Figure 3 |. InterOrgan communication via vascularized barrier of tissue-specific niches.

a-c, Characterization of the vascular barrier insert (a) at various pore size (b) as measured by vascular transendothelial electrical resistance (TEER) values (c). (n=7–8 biological replicates) d, TEER measurements as a function of shear stress (n=4 biological replicates).

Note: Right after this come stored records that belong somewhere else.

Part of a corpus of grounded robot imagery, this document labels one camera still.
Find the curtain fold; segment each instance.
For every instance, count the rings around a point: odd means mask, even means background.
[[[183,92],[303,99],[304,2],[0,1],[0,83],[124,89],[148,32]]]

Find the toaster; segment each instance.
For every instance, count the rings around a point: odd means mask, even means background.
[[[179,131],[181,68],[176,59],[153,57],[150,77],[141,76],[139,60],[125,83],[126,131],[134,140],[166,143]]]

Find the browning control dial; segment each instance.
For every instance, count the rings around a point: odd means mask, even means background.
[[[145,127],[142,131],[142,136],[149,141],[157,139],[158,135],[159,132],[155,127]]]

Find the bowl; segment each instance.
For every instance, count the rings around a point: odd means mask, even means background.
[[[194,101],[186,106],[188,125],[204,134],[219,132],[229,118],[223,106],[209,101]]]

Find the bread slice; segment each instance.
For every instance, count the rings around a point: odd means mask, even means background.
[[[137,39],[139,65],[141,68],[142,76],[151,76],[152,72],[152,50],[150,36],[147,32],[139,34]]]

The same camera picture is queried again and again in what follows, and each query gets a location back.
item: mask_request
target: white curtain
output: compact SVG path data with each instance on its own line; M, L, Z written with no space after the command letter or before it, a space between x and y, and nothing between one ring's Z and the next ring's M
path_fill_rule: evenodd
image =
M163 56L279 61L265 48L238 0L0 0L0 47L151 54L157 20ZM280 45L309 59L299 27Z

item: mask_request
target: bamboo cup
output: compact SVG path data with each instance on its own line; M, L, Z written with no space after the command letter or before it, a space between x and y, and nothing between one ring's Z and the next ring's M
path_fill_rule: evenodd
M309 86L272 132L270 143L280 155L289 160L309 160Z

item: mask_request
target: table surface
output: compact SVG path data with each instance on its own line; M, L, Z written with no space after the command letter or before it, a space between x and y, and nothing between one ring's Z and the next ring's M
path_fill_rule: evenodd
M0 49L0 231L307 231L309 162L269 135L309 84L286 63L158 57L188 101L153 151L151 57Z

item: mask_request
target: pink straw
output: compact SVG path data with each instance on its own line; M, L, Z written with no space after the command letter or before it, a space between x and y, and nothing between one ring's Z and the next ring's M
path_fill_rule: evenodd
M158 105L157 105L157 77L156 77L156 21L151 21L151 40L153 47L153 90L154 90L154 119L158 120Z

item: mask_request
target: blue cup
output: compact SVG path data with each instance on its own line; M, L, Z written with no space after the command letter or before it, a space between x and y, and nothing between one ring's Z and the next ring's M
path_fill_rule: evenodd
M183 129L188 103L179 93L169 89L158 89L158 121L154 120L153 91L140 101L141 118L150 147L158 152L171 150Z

Data is shown as mean ± SD and statistics determined by one-way ANOVA. e, Cardiac tissues contain a majority of GFP⁺CD63⁺ cardiomyocytes, as indicated by expression of cardiac troponin (cTnT) and CD63 in quadrant 3 of the flow cytometry scatter plot. f-g, Average expression (f) (n=5 biological replicates) and tissue heat-map expression (g) of GFP⁺CD63 within all tissues cultured in the InterOrgan tissue chip for 2 weeks. h, Immunofluorescence image of GFP⁺CD63 expression within the vascular barrier beneath the cardiac tissue after 2 weeks. i-j, Average expression (i) and tissue heat-map expression (j) of labelled monocytes within all tissues cultured in the InterOrgan or Mixed tissue chips for 24 hours (n=3 biological replicates). k, Immunofluorescence image of CD14⁺ monocytes attached to the vascular barrier beneath the cardiac tissue after 24 hours. Scale bar, 10 μm. l, Cardiac troponin concentration within each tissue chamber 24 hours after cardiac cryoinjury (n=3 biological replicates). m, Monocyte infiltration over time as measured by confocal tracking of labelled monocytes (n=3 biological replicates). n, Immunofluorescence image of CD14⁺ monocytes (green) attached to a cryoinjured cardiac tissue counterstained with DAPI (blue) after 7 days. Scale bar, 10 μm o-p, Tissue heat-map expression (o) and average expression (p) of labelled monocytes within healthy and cryoinjured cardiac tissues after 7 days (n=4 biological replicates). Data is shown as mean ± SD and statistics determined by unpaired t-test.